▸ PROBLEM
Go over the records and copy every line with the string "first".

[Dataset records]
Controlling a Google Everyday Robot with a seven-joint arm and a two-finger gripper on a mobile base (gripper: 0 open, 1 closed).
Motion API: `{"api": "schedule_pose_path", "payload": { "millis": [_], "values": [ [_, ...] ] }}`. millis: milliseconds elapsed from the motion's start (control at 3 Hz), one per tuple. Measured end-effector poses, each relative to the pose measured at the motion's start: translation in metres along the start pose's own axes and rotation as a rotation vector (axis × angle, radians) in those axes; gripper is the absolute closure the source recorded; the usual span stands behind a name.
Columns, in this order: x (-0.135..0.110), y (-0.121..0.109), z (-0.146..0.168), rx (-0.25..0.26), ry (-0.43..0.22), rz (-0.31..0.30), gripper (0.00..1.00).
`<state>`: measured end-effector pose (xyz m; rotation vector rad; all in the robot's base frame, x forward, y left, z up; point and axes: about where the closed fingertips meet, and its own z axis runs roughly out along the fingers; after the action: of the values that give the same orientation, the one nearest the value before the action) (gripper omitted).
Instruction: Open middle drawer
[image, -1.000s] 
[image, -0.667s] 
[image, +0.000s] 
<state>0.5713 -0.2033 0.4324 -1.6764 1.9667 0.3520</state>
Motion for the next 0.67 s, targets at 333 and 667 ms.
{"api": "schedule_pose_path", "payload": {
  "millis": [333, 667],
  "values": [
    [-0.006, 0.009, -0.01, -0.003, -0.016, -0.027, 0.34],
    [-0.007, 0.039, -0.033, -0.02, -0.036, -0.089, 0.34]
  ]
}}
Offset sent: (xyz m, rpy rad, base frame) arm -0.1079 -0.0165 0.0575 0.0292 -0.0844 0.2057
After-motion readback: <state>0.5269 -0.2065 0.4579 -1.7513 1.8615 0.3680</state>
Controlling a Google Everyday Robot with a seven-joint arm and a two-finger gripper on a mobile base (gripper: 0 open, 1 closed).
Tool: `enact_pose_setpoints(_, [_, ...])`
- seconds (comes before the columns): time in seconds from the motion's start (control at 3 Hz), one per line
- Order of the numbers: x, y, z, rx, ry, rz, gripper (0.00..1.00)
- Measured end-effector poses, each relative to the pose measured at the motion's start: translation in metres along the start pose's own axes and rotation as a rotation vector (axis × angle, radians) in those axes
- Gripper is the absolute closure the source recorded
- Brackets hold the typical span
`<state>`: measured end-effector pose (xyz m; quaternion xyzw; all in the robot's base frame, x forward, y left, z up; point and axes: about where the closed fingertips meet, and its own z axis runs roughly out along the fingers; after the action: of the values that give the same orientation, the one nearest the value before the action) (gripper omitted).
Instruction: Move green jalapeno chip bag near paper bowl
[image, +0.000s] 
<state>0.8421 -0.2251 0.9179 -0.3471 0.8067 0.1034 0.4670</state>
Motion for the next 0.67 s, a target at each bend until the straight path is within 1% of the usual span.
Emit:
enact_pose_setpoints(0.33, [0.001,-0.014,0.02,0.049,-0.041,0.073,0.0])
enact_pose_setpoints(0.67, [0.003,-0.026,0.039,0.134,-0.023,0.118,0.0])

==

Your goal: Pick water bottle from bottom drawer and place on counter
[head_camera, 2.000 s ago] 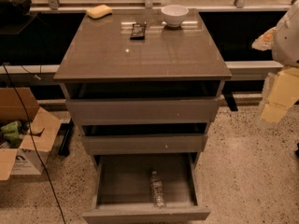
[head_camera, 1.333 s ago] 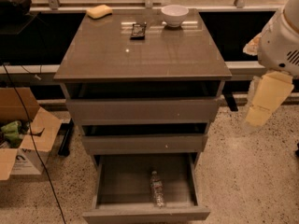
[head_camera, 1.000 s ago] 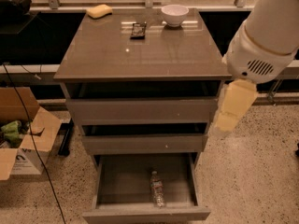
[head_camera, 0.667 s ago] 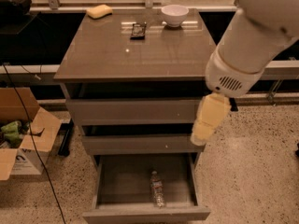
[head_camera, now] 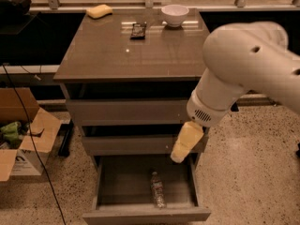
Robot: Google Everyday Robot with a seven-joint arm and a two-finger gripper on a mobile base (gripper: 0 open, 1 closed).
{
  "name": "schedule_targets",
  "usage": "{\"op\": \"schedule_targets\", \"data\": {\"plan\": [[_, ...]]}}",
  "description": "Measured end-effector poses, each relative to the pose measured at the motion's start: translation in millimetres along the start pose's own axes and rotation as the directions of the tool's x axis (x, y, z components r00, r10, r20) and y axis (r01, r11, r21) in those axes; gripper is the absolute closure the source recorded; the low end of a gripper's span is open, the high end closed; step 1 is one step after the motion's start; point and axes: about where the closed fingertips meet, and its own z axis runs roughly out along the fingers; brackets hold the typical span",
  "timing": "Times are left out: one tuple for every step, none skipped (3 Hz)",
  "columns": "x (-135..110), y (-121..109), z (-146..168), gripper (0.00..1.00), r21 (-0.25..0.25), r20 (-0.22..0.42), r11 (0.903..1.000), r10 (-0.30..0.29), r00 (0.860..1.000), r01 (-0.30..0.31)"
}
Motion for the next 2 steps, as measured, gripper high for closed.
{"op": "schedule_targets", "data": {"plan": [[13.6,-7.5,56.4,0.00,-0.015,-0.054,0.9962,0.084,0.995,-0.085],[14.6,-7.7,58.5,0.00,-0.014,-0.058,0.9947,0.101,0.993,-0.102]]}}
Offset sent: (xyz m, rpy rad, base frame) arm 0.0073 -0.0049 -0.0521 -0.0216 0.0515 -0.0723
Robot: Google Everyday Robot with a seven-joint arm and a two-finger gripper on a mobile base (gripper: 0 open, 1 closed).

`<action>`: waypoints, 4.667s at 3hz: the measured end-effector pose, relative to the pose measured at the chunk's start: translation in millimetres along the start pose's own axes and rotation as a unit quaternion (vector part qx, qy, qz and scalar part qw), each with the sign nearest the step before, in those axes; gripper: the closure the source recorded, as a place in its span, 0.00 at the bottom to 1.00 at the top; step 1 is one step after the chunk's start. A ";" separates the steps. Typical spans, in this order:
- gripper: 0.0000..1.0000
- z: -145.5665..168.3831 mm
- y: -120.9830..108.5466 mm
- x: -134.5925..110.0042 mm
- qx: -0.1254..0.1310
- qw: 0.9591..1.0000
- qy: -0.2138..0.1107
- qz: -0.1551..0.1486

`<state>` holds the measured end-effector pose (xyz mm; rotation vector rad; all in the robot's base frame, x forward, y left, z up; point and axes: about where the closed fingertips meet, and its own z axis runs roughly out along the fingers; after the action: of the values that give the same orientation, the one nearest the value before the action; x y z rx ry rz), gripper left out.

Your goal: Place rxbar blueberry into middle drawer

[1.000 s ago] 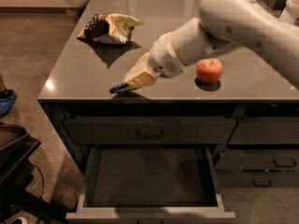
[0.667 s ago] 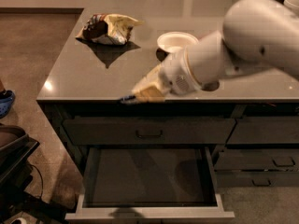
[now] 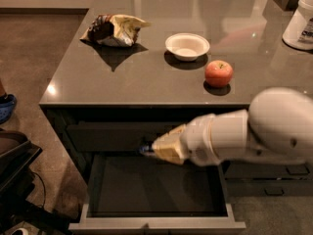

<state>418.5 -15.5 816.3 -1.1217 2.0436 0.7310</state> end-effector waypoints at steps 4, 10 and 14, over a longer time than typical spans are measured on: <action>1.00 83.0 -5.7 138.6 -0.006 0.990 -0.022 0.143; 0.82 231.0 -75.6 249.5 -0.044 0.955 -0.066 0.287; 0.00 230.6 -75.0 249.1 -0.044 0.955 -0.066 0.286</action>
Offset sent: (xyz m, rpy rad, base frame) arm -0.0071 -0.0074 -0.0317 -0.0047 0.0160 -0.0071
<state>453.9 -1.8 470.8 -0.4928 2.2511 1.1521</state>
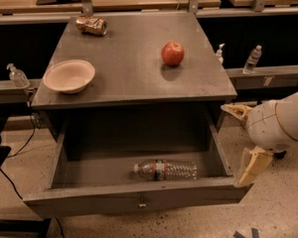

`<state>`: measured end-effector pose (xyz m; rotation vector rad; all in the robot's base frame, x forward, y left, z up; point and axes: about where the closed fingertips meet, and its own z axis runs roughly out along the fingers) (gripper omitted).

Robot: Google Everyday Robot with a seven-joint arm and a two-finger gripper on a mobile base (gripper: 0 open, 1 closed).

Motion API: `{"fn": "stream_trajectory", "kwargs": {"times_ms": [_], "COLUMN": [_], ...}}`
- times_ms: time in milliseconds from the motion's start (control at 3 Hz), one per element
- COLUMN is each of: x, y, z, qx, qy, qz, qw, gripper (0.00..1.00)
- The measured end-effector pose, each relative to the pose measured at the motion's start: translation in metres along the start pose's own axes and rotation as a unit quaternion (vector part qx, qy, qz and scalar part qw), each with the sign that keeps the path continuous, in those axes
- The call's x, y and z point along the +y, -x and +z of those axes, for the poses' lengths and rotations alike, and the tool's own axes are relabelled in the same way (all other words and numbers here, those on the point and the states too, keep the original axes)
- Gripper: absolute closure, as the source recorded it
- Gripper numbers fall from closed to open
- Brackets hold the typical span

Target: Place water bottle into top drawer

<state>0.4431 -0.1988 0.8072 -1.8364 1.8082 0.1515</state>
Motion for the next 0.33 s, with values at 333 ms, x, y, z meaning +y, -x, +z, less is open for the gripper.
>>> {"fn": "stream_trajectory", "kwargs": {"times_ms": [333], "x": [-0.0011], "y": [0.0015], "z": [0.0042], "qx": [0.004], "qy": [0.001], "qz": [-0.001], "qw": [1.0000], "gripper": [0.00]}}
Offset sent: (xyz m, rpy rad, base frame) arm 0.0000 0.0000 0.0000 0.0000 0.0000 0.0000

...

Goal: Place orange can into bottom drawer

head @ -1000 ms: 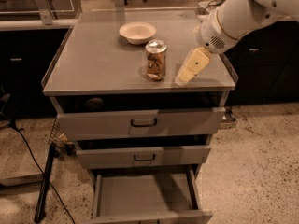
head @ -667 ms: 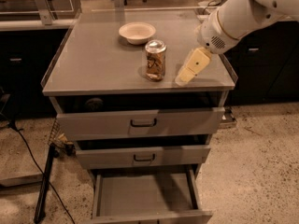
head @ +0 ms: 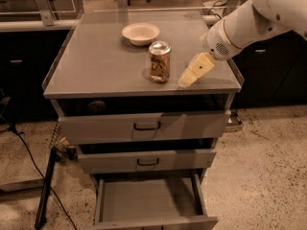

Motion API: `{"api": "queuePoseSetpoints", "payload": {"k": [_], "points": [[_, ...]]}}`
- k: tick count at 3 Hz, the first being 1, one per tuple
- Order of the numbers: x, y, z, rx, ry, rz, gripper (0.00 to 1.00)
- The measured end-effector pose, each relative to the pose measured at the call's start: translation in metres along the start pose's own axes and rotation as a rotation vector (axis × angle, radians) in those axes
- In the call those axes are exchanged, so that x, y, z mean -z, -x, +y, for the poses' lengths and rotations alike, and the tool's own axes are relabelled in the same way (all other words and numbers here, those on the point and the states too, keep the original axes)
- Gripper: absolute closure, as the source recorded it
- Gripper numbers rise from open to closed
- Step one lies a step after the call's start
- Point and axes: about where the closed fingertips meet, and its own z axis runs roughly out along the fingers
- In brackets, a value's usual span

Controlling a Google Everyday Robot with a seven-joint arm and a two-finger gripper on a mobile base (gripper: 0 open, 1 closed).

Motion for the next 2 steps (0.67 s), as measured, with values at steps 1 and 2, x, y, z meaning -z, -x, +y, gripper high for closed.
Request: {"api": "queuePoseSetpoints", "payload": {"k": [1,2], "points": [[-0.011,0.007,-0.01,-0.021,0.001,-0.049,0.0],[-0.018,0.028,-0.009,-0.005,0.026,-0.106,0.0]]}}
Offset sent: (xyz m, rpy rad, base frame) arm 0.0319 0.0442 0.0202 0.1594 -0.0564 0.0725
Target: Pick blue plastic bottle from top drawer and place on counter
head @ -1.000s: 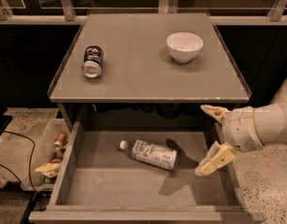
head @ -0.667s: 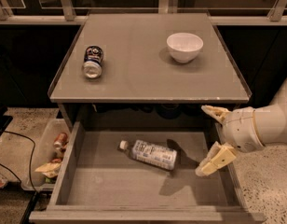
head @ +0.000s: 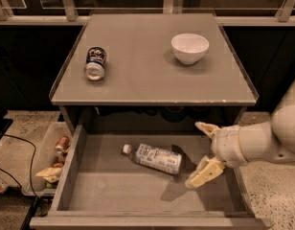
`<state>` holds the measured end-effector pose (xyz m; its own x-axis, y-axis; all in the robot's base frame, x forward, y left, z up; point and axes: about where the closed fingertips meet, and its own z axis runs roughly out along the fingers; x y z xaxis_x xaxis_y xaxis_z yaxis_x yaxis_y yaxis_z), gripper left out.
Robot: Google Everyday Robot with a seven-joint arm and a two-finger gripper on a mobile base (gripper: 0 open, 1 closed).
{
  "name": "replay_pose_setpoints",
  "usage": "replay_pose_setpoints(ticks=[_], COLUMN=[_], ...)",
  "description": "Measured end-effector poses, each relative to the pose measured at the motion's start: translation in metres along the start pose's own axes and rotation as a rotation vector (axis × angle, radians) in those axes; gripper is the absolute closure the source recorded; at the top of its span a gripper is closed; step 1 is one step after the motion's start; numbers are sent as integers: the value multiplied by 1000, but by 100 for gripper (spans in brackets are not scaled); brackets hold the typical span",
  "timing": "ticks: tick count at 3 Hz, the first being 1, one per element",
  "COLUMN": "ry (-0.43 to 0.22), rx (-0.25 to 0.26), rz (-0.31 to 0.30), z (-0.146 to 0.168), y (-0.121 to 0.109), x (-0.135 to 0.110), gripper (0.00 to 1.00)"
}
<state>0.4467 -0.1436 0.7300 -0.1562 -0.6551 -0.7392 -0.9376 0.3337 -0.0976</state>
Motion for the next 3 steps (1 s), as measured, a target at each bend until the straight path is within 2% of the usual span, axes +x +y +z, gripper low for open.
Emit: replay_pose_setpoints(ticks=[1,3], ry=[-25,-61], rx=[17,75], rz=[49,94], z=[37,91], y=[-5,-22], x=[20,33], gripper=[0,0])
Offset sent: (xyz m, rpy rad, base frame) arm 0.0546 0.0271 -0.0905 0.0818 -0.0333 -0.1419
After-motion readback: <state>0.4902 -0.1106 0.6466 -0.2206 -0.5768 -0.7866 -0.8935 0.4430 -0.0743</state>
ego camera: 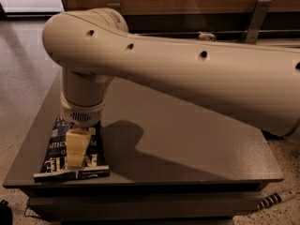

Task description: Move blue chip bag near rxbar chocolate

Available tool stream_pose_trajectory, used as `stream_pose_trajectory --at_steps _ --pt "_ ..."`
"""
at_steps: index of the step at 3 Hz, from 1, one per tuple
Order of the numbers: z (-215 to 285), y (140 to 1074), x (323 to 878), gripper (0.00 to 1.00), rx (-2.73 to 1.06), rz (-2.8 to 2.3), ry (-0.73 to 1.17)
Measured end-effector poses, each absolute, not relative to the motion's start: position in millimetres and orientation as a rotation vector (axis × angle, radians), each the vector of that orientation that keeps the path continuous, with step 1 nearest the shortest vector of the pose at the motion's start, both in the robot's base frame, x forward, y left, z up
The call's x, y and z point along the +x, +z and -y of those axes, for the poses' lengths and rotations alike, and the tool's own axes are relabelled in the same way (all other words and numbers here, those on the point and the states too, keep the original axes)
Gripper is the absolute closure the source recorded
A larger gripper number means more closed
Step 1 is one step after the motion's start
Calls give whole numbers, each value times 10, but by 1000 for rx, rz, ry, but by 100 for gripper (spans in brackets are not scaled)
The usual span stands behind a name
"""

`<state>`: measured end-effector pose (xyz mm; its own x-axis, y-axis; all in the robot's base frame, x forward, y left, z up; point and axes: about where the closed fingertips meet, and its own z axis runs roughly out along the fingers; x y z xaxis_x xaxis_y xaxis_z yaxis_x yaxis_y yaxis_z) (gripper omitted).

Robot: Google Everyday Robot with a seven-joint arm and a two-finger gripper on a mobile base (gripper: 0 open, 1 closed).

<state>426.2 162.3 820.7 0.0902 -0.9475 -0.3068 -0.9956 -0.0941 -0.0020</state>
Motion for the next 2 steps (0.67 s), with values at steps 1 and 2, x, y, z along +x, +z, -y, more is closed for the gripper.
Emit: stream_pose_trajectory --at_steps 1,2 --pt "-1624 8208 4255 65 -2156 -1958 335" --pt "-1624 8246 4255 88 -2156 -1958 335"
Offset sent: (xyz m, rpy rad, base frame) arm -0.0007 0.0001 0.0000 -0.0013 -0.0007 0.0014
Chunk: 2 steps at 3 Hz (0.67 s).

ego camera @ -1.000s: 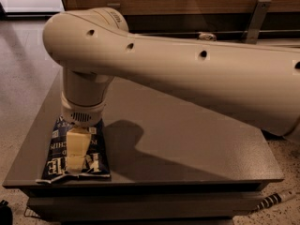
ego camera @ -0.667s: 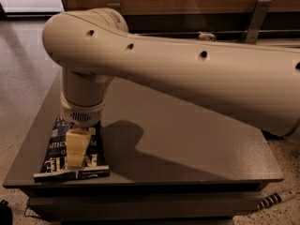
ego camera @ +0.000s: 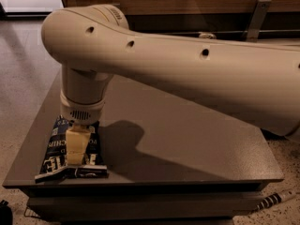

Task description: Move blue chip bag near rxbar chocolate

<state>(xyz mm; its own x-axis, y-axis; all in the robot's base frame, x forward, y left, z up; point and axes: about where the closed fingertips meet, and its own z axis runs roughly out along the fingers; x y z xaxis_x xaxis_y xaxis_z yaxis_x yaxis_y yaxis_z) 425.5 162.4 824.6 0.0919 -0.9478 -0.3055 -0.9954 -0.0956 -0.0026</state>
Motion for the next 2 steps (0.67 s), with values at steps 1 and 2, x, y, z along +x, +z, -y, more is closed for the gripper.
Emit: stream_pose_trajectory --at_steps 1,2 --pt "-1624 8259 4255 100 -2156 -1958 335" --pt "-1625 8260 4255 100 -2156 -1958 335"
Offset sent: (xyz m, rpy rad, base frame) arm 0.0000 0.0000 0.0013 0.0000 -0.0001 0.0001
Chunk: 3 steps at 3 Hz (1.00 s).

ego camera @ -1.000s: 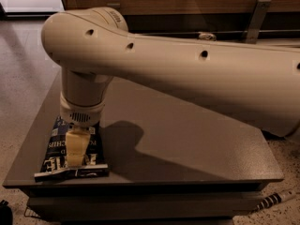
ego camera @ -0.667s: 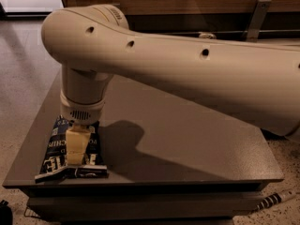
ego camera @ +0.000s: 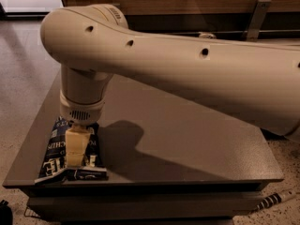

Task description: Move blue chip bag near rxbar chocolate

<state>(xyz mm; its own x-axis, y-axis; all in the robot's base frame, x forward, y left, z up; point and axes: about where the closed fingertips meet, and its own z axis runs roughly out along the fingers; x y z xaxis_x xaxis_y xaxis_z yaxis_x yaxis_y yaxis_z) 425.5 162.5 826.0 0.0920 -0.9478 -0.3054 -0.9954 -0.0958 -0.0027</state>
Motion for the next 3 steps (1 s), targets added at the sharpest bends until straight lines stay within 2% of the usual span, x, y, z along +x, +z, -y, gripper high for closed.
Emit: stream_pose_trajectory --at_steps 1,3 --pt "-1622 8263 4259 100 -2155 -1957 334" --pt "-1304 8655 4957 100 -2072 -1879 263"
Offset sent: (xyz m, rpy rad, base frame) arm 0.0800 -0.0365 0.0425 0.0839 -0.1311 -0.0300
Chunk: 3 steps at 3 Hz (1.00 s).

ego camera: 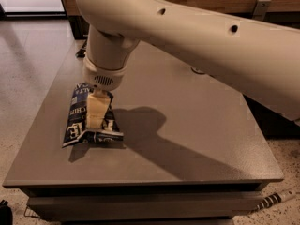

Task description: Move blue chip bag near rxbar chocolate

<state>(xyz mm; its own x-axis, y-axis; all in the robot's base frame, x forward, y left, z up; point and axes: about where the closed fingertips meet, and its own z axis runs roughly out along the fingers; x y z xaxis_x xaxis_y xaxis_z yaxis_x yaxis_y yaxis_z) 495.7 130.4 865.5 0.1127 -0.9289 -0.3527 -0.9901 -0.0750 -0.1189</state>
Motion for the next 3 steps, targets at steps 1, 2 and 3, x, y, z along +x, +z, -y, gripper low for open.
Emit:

▸ SOLUTION FOR THIS PROBLEM
- k: tick count at 3 Hz, the first being 1, one per tuple
  "timing": "ticks: tick count at 3 Hz, the first being 1, one per element",

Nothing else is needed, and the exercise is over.